Within the months between October 1991 through December 92, I have had four notebooks filled with two years worth of poetry and personal writing stolen…. The most violating thing I’ve felt this year is not the media exaggerations or the catty gossip, but the rape of my personal thoughts. Ripped out of pages from my stay in hospitals and airplane rides, hotel stays, etc. I feel compelled to say “Fuck you Fuck you to those of you who have absolutely no regard for me as a person. You have raped me harder than you’ll ever know.”

As the tenth anniversary of Kurt’s death approaches, the doubts over how he died show no signs of receding.

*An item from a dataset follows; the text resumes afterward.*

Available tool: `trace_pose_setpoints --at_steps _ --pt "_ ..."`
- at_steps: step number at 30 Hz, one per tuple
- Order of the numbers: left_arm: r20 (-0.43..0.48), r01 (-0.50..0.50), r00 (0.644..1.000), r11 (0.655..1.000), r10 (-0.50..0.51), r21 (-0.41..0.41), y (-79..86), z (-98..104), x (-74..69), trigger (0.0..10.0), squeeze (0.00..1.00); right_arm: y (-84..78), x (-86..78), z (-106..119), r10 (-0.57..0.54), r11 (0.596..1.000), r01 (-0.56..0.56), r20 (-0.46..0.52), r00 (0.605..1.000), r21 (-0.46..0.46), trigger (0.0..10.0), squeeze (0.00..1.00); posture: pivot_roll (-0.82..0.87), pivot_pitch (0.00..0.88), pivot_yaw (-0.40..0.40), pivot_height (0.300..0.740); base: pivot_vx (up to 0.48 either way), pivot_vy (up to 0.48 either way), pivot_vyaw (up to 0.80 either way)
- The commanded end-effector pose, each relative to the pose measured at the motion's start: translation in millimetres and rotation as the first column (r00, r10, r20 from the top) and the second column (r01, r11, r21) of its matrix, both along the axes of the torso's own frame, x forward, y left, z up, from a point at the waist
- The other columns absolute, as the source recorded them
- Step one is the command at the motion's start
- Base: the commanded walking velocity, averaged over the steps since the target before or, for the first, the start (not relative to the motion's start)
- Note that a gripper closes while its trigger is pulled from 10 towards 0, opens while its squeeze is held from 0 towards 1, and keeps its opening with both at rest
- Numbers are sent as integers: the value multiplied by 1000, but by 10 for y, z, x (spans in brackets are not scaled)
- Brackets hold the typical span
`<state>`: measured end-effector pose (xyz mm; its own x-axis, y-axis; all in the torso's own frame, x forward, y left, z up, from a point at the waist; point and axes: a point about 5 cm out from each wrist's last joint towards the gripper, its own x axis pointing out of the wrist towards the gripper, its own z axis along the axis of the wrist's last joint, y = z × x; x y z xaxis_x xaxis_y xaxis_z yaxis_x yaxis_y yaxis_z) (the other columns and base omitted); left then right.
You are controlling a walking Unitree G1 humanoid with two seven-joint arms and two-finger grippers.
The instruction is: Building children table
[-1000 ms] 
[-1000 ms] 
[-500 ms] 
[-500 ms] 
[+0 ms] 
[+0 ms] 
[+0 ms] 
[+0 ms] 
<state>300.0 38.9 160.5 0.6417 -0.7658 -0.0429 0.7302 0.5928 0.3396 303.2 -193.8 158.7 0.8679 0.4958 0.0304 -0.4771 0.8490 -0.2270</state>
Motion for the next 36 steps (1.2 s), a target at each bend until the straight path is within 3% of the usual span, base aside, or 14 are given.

If anything, they are stronger than ever. Kurt died just as the Internet was starting to take hold, and there are now countless websites and online forums devoted exclusively to the murder theory. Neither has Hollywood ignored it. In October 2002, NBC’s
Law & Order,
known for presenting cases “ripped from the headlines,” broadcast an episode clearly based on the Cobain murder theory. It portrays an ambitious but widely hated female rocker whose rock star husband had apparently committed suicide sometime before. When her own father accuses her of killing her husband and a diligent P.I. works to have the case reopened, her husband’s death is found to be a murder.

Tom Grant is encouraged by such mainstream acceptance of the murder theory. Although he no longer works full-time as a private investigator, this “grunge world Inspector Javert,” as one newspaper called him, continues to devote considerable time and energy to the Cobain case. He has vowed to pursue his investigation for another ten years if necessary, until “justice is done.”